Por Carolina Vásquez Araya
La acción política no es mala per se, sino el resultado del
uso o abuso de ese poder.
“La política es sucia, la política es corrupta, no hay que
meterse en política…” Estos son los mensajes destinados a salvaguardar la ética
y la seguridad personal a costa de abandonar los asuntos públicos en manos de
otros. Mal mensaje, sobre todo para las nuevas generaciones cuyos integrantes
han crecido y desarrollado en un ambiente de desconfianza y apatía generado por
un ejercicio opaco, malintencionado, corrupto y exento de valores en la mayoría
de países del mundo.
Sin embargo, el compromiso político se convierte en la única
herramienta posible para transformar los marcos dentro de los cuales se ejerce
el poder. No existe posibilidad de avanzar en la consolidación democrática de
las instituciones sobre las cuales descansan la justicia y los derechos
ciudadanos si la ciudadanía no participa organizadamente para garantizar su
representatividad en las más altas instancias de una nación. Las estrategias
mediante las cuales se ha conseguido provocar ese abandono de las obligaciones
cívicas por parte de la población han sido creadas precisamente para concentrar
el poder casi absoluto en manos de grupos interesados por monopolizarlo y
aprovecharse de él.
Esta indiferencia política inducida por la conducta
indeseable de quienes se encargan de los asuntos públicos, resulta
especialmente perjudicial en la mayoría de países latinoamericanos cuyos
sistemas se han decantado por el abuso de privilegios, impunidad para sus
delitos, monopolización de los cuadros directivos de las organizaciones
políticas y una legislación con candados diseñada para jamás perder ese
monopolio. Este escenario resulta especialmente disuasivo ante una juventud
privada de educación de calidad y sobre todo de la información indispensable
para generar espacios de discusión, análisis y participación.

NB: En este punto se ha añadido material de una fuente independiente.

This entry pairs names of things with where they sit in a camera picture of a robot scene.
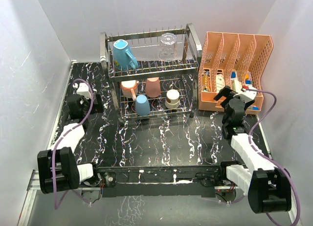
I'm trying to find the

El recambio generacional es indispensable, pero también lo
es la creación de cuadros políticos capaces de romper esos muros construidos
por las generaciones anteriores, la mayoría de ellas condicionadas por los
resabios de una Guerra Fría cuyos mensajes fueron elaborados a partir de la
necesidad de Estados Unidos de dividir a los pueblos. Estas estrategias, cuyo
objetivo era dominarlos con mayor eficacia apoyados por títeres represivos y
cámaras legislativas acordes con sus proyectos de dominación, se fueron
consolidando gracias a la infiltración de grupos religiosos, grandes monopolios
y una represión sanguinaria contra todo pensamiento político opuesto.
La participación política, hoy secuestrada por grupos de
poder con intereses económicos y altos niveles de corrupción, constituye un
derecho ciudadano inalienable en cualquier país democrático o cuyo marco
jurídico permita esa clasificación. No hacerlo es un abandono de los derechos,
pero también de las responsabilidades ciudadanas, toda vez que se delega en
otros –por lo general de dudosas intenciones- el futuro de las mayorías. En
nuestros países se puede ver el resultado de ese abandono en los espeluznantes
indicadores de desarrollo social, pero también y sobre todo en el escandaloso
enriquecimiento de las castas económicas y políticas que nos gobiernan.
Es importante reconocer que la política no tiene color. El
color se lo dará quien la ejerza de acuerdo con su estatura ética y sus
valores. Por ello es importante rescatarla y realizar el arduo trabajo de
quitarle esa pátina que hoy la cubre. Nadie tiene derecho a impedir la
participación ciudadana, pero será esa ciudadanía la única y principal
responsable de abrir los candados que hoy la marginan.